_TASK TO COMPLETE_: Check every line in the listing below for "trace". Copy the ones where it occurs.

_STUDY MATERIAL_:
○ ○ ○

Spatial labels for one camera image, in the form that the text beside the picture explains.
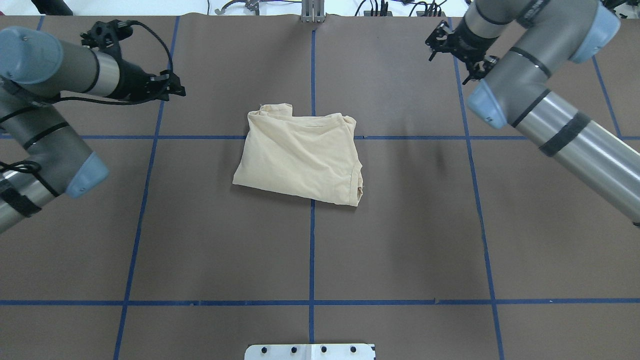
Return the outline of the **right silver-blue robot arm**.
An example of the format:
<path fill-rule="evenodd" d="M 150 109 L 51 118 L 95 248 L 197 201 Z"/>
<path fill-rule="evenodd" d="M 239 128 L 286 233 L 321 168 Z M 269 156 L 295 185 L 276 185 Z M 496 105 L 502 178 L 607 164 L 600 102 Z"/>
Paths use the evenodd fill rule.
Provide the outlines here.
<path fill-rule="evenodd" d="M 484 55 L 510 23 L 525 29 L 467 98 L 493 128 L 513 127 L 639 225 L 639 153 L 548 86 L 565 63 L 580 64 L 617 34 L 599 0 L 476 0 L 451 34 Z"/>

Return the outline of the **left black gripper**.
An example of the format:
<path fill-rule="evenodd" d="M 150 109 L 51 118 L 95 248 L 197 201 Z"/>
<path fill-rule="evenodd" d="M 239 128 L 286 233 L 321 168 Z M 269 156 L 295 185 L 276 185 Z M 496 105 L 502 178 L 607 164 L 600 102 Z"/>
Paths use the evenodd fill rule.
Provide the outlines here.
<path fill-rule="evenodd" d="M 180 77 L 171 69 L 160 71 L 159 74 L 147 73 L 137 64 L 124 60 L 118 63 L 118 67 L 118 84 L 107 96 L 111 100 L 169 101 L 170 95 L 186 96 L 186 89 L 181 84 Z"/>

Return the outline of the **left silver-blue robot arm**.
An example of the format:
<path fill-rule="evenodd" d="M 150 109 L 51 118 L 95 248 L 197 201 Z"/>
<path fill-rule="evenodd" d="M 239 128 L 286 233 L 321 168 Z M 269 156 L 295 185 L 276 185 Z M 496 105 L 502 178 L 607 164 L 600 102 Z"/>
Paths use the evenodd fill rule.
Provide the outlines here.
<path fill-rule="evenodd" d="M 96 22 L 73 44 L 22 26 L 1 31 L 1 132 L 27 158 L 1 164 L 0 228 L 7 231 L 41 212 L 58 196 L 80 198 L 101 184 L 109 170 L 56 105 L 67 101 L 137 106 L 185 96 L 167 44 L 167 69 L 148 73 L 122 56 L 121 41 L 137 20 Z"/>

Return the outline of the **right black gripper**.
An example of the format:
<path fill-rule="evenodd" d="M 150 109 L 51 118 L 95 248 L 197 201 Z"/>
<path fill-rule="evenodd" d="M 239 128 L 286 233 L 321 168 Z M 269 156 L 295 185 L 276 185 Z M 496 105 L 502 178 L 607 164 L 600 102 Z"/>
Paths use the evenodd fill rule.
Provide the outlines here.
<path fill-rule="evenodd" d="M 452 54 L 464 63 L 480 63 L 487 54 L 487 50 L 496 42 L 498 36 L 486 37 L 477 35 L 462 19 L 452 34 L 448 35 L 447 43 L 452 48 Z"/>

○ ○ ○

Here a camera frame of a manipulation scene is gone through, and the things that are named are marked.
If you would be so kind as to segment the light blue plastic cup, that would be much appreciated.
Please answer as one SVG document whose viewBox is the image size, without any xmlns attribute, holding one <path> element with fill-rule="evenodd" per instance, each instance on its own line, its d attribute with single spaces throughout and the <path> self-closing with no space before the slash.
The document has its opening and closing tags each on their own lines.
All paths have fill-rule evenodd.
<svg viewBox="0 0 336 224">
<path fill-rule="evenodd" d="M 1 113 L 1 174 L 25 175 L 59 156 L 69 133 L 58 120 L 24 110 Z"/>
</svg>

○ ○ ○

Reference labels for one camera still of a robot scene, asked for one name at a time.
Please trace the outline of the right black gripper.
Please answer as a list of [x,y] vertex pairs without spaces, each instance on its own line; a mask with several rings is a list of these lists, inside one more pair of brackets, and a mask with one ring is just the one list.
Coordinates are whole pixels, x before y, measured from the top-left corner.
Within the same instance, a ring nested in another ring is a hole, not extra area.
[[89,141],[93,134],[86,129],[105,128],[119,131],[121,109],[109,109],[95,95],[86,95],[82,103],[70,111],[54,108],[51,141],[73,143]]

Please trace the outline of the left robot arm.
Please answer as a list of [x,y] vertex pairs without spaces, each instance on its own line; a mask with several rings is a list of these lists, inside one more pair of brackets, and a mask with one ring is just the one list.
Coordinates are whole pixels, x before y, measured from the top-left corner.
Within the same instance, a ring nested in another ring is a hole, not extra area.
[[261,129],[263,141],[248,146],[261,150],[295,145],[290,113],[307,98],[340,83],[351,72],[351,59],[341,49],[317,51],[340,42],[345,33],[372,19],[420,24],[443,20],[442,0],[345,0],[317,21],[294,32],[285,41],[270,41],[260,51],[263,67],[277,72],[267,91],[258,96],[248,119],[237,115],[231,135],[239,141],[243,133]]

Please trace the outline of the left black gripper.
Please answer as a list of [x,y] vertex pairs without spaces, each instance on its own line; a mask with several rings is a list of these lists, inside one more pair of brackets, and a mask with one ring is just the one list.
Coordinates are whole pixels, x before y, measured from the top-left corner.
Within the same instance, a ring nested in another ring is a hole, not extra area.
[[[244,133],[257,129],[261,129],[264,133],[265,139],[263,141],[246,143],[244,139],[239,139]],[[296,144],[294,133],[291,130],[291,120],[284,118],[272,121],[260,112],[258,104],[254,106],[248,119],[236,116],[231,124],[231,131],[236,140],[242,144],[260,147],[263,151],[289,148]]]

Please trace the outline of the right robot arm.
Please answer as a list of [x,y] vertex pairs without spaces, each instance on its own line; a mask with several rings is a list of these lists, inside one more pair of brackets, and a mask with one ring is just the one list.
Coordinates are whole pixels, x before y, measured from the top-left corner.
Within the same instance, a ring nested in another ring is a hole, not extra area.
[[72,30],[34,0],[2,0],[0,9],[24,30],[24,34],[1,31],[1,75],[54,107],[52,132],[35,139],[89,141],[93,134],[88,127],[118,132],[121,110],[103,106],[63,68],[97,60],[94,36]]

○ ○ ○

_PROBLEM SOLUTION_:
Please trace the outline of the right black gripper.
Please trace the outline of the left robot arm.
Please trace the outline of the left black gripper.
Please trace the outline of the right robot arm.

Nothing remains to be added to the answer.